Hoewel astronomen nog geen sluitende verklaring voor de mysteries hebben gevonden, stellen ze twee mogelijke theorieën voor. De eerste optie luidt dat de sterrenstelsels heel massief zijn en sterren met een lage massa herbergen, zoals latere sterrenstelsels. Daarentegen zouden de heldere sterrenstelsels ook de thuisbasis kunnen zijn van populatie III-sterren; de allereerste sterren in het universum die tot nu toe nog nooit zijn waargenomen.
Populatie III-sterren
Onderzoekers vermoeden dat de allereerste populatie sterren die in het universum werd gevormd, massiever, helderder en heter was dan hedendaagse sterren. Ze zouden schitteren bij zinderende temperaturen en alleen bestaan uit oerwaterstof en helium. En dit zou dan ook de opvallende eigenschappen van de ontdekte sterrenstelsels kunnen verklaren. “Het verste sterrenstelsel is erg compact,” legt onderzoeker Adriano Fontana uit. “De kleuren lijken erop te wijzen dat de stellaire populatie nog geen zware elementen bevat. Mogelijk herbergt het enkele Populatie III-sterren. Alleen verdere analyse met behulp van Webb-spectra zullen dat uitwijzen.”
Zoals gezegd zijn populatie III-sterren de allereerste sterren die zich na de oerknal vormden. Deze sterren leefden heel kort – mogelijk enkele honderdduizenden jaren – maar zijn wel belangrijk geweest voor de ‘evolutie’ van het universum. Deze sterren zetten lichte elementen in korte tijd om in zwaardere elementen, zoals zuurstof, stikstof, koolstof en ijzer. Zonder deze elementen waren wij er niet geweest, want ze zijn heel belangrijk voor het ontstaan van leven. Deze oersterren zijn tot op heden nog niet waargenomen. Maar de zoektocht gaat onverminderd door.
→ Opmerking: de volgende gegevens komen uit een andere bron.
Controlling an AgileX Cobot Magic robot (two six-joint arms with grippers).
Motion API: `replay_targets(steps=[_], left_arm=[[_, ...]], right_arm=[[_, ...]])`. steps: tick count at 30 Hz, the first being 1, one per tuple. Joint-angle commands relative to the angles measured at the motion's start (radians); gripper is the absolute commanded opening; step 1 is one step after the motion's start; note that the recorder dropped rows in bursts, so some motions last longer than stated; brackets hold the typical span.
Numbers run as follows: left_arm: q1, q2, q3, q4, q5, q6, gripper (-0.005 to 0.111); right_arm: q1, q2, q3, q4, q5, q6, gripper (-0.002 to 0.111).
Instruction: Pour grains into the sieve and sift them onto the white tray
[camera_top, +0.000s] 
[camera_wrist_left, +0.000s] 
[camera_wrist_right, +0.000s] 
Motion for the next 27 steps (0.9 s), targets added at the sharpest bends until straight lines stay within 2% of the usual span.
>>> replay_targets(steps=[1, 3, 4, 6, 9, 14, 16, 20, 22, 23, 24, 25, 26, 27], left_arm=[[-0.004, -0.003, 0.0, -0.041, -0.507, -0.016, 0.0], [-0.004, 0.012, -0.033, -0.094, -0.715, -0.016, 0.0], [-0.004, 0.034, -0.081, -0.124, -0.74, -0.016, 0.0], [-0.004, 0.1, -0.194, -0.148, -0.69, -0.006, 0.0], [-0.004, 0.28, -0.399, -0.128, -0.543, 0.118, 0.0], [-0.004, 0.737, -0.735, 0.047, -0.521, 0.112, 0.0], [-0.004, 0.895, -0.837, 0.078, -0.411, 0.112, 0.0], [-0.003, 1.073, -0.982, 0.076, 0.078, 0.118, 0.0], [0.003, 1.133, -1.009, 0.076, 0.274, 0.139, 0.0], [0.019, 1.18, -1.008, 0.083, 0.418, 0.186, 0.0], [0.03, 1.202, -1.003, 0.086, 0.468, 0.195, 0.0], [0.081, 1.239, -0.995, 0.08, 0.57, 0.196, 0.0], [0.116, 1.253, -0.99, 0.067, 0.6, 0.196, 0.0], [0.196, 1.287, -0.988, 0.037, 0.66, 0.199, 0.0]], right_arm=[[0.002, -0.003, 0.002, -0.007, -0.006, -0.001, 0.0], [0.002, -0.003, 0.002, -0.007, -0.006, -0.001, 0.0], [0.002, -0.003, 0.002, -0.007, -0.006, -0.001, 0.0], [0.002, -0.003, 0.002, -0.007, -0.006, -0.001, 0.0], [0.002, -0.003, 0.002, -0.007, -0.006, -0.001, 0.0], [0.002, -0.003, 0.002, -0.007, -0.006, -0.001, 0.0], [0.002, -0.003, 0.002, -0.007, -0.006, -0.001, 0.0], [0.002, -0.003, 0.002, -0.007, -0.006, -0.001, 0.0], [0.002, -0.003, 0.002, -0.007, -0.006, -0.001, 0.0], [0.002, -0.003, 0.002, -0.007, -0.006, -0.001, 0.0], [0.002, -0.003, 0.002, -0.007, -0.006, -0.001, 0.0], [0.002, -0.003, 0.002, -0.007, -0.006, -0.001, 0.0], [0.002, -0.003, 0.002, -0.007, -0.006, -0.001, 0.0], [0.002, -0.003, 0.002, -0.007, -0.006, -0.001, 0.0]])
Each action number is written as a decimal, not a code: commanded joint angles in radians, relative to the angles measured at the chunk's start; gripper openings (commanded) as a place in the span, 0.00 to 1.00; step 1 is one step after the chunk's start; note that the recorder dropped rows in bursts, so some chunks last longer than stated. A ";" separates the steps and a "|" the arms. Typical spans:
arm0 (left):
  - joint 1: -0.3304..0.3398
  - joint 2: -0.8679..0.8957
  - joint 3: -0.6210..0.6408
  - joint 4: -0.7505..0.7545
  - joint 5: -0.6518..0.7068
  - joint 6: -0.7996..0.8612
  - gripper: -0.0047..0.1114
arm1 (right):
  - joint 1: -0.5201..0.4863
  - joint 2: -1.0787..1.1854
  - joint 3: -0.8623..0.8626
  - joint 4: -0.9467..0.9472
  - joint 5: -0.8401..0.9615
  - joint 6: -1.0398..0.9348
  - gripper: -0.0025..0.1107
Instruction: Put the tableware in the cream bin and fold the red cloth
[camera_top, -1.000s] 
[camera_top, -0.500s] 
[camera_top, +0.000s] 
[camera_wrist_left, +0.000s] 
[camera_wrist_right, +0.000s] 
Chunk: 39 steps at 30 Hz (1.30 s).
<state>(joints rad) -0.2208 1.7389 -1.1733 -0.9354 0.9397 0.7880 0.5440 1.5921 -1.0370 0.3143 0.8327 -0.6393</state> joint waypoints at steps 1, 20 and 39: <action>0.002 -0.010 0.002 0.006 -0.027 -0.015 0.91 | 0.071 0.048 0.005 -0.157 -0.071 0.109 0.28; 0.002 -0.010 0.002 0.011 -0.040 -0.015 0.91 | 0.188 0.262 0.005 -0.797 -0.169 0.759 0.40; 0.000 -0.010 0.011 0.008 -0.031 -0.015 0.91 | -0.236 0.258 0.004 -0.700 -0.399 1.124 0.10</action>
Al met al verandert de foto die Webb vrij nonchalant maakte, ons begrip van hoe de eerste sterrenstelsels in het drukke, chaotische en vroege heelal ontstonden, volledig. “We waren heel verbaasd om het verst verwijderde sterlicht te vinden dat iemand ooit had gezien, slechts enkele dagen nadat Webb zijn eerste gegevens had vrijgegeven,” zegt onderzoeker Rohan Naidu. Op basis van alle voorspellingen dachten astronomen dat ze een veel groter deel van het heelal moesten doorzoeken om dergelijke sterrenstelsels te vinden. “De observaties laten je hoofd ontploffen,” vult onderzoeker Paola Santini aan. “Dit is een heel nieuw hoofdstuk in de astronomie. Het is als een archeologische opgraving, waarbij er plotseling een verloren stad wordt gevonden. Het is gewoon onthutsend.”